• albigu@lemmygrad.ml
    ·
    edit-2
    4 months ago

    That it was an EU ship that came to the rescue isn’t surprising. Despite the EU’s scarce naval resources, they are currently the only ones there. There isn’t a Prosperity Guardian ship within 500 miles. Back in May when the carrier USS Dwight D Eisenhower was present, the US had 12 warships on station providing a mix of missile picket and escorting duties. Now they have zero. The UK for one brief moment had three. HMS Diamond did some outstanding work as part of OPG but when she left, we left.

    There can only be one conclusion: that the US has given up on Operation Prosperity Guardian. It wasn’t deterring the Houthis and it wasn’t reassuring shipping so they might as well go and do something else.
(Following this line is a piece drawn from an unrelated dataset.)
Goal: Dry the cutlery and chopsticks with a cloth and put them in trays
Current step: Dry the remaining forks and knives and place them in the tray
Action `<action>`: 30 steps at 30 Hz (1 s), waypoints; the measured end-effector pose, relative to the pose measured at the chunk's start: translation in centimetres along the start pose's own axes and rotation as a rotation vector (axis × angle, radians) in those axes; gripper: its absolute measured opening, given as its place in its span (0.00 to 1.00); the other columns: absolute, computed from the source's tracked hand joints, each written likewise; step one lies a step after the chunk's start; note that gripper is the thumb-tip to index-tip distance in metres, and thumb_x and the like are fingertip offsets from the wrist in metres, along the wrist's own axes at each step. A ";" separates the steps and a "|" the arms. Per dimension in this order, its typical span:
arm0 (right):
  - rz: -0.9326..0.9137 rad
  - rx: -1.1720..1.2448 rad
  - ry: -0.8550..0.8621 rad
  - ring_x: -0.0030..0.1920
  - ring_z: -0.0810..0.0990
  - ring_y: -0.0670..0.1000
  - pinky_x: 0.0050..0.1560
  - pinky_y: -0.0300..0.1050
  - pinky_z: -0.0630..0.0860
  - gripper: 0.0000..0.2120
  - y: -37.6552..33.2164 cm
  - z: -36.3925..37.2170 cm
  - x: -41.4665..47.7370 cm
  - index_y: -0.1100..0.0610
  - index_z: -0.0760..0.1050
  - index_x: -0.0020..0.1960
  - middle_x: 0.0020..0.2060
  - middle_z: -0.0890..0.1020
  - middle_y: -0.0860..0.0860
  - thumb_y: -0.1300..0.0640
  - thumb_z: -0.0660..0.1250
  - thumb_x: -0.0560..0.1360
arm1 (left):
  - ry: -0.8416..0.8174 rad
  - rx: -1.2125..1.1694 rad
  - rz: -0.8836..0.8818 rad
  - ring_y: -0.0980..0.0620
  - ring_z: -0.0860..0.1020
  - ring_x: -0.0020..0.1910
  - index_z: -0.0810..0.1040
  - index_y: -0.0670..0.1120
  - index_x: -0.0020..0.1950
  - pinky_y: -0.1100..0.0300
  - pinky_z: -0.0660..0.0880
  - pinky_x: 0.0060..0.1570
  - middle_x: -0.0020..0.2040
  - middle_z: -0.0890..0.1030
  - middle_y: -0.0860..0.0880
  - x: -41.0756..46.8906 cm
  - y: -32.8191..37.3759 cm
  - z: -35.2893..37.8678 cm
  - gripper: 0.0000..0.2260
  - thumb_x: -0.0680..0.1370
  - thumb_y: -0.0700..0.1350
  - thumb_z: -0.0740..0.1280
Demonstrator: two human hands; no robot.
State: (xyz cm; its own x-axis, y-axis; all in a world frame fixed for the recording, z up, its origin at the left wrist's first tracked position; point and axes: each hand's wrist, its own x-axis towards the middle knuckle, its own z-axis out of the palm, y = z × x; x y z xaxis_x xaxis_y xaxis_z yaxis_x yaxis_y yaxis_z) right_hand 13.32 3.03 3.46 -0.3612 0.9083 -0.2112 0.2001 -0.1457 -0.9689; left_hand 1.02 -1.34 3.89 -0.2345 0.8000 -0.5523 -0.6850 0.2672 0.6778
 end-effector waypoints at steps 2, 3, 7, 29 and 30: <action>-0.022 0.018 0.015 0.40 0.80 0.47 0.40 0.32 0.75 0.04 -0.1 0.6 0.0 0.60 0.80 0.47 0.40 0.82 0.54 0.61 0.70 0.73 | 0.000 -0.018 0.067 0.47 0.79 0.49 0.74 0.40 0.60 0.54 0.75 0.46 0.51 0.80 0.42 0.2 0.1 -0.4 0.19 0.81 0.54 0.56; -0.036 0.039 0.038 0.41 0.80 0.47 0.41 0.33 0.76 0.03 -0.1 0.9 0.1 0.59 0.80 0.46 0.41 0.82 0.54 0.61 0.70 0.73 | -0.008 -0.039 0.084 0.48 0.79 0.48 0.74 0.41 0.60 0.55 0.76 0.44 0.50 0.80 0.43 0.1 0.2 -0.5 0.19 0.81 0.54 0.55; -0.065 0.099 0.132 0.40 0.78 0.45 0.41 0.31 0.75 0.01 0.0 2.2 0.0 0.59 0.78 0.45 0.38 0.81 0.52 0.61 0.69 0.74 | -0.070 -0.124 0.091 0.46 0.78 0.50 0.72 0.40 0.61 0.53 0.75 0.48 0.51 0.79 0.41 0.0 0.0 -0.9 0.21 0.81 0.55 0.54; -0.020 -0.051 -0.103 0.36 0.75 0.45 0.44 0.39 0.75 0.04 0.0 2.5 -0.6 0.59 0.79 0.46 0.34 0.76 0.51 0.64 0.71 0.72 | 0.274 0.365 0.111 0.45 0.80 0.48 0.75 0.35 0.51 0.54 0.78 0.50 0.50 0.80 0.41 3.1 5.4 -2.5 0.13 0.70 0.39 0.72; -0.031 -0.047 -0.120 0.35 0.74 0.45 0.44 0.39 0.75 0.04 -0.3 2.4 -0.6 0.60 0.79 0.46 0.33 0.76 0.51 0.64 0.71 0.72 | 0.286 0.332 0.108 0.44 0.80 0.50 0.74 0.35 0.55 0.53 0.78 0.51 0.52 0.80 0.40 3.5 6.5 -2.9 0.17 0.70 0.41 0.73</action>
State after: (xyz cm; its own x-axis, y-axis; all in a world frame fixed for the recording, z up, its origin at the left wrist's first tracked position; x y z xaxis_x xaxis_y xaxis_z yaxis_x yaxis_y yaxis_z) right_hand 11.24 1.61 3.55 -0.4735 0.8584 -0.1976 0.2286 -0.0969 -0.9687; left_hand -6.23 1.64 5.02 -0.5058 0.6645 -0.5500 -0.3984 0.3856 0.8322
    I'm shooting blind as I haven't looked too deep into how the blockade has impacted global trade, but I think this makes perfect sense for the US.

    It isn't that much further away around the Cape than through the Suez to arrive from the South China Sea to the US east coast, and AFAIK most trade actually happens with the West Coast through the Pacific or through Panama. So higher shipping costs harm Europe much more than they harm the US in this case.

    Just like the Ukraine War, sanctions on Russia and China and the Nord Stream, it seems the US is intending on using this blockade to cannibalise Europe's economy even further. Expect another year of negative growth in the EU, specially with China becoming a suitable replacement as a high-tech producer worldwide. They don't have to go either through Suez or around the Cape in order to ship to a majority of the world's population.